Once the formalities are taken care of, Caddy generates a private key and a Certificate Signing Request (CSR) for each site. The private keys never leave the server and are safely stowed on your file system.
Caddy establishes a link with the CA's server. A brief cryptographic transaction takes place to prove that Caddy really is serving the sites it says it is. Once the CA server verifies this, it sends the certificate for that site over the wire to Caddy, which tucks it neatly away in the .caddy folder.
This process usually takes a few seconds per domain, so once a certificate has been obtained for a site, it is simply loaded from disk and reused the next time Caddy is run. In other words, this delayed startup is a one-time event. If an existing certificate needs to be renewed, Caddy takes care of it right away.
Renewing Certificates
Certificates are only valid for a limited time, so Caddy checks each certificate on a regular basis and automatically renews certificates that expire soon. If renewal fails, Caddy will keep trying.

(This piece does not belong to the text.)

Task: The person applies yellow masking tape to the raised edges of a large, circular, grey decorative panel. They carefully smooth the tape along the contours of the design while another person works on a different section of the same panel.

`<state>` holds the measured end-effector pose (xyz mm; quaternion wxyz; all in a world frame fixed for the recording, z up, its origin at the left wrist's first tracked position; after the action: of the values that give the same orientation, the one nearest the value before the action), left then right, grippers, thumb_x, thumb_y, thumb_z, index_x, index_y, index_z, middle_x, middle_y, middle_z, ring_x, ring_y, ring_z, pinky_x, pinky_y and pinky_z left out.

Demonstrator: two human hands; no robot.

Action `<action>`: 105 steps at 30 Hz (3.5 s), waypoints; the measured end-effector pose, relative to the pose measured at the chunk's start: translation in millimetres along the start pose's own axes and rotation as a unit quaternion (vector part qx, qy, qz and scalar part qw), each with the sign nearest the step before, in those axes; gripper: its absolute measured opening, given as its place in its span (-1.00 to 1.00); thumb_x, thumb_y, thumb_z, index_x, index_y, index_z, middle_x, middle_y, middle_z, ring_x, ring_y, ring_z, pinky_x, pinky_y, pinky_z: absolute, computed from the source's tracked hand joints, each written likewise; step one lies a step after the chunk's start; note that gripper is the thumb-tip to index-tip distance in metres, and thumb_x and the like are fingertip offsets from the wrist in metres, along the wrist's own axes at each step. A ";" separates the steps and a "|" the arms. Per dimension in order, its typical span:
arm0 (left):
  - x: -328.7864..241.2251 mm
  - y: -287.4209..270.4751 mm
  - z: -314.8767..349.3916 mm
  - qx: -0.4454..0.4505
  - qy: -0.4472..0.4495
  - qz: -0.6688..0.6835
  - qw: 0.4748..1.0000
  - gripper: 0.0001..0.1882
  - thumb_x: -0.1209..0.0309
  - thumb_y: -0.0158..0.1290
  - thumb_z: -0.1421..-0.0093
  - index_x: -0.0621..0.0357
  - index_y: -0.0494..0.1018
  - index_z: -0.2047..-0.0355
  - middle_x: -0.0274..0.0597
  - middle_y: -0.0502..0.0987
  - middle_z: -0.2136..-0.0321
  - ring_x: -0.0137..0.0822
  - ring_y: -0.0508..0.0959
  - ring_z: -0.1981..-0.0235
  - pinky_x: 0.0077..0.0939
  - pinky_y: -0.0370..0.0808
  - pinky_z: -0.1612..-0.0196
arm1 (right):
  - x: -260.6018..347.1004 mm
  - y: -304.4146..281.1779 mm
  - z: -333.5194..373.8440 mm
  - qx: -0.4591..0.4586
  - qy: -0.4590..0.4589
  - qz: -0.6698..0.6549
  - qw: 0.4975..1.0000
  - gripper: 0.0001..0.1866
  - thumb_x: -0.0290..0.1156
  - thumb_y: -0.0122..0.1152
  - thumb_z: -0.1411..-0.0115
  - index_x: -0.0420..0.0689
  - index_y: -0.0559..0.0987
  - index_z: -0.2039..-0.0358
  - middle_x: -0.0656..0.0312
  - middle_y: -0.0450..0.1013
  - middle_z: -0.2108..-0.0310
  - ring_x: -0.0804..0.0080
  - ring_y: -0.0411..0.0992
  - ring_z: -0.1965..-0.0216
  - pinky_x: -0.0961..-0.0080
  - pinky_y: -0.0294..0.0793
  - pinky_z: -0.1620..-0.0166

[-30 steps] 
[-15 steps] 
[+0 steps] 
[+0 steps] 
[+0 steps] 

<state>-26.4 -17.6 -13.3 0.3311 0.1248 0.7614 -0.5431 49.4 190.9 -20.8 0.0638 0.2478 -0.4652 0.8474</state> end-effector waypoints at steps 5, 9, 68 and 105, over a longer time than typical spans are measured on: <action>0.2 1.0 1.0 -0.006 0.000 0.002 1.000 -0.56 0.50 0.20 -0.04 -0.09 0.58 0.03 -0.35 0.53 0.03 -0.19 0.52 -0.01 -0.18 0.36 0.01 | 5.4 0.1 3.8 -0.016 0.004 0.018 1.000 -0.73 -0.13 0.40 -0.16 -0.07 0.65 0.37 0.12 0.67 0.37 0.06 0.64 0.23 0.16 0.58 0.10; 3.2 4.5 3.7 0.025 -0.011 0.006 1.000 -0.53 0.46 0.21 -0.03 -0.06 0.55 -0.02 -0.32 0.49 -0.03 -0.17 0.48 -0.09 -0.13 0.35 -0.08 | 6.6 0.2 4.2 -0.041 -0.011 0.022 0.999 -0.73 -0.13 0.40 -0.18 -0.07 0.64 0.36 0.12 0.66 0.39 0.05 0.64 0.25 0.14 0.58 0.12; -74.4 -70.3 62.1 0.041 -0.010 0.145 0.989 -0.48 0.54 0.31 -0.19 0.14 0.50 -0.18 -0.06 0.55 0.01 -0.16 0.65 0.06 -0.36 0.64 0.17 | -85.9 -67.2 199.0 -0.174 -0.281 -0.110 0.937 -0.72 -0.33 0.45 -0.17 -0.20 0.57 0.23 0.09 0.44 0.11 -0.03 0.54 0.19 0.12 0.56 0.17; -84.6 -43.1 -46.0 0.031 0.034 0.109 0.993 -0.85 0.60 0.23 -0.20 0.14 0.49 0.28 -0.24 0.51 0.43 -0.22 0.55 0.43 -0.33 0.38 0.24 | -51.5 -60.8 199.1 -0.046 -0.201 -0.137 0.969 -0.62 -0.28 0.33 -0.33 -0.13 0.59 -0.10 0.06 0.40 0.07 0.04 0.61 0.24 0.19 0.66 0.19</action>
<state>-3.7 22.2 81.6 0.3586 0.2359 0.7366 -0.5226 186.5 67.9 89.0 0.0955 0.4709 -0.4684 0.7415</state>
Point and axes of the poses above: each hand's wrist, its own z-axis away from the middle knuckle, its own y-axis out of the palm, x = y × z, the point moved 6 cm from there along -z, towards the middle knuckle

Once Caddy gets the new certificate, it swaps out the old certificate with the new one. This replacement incurs zero downtime.
Revoking Certificates
Caddy does not automatically revoke a certificate, but you can do this with the -revoke
option, specifying the domain name. This is only necessary if your site's private key or the certificate authority was compromised. Upon revocation, Caddy deletes the certificate file from disk to prevent it from being used at next run.
OCSP Stapling
Caddy staples OCSP information of all certificates containing an OCSP link to protect the privacy of your sites' clients and reduce stress on OCSP servers. The cached OCSP status is checked on a regular basis, and if there is a change, the server will staple the new response.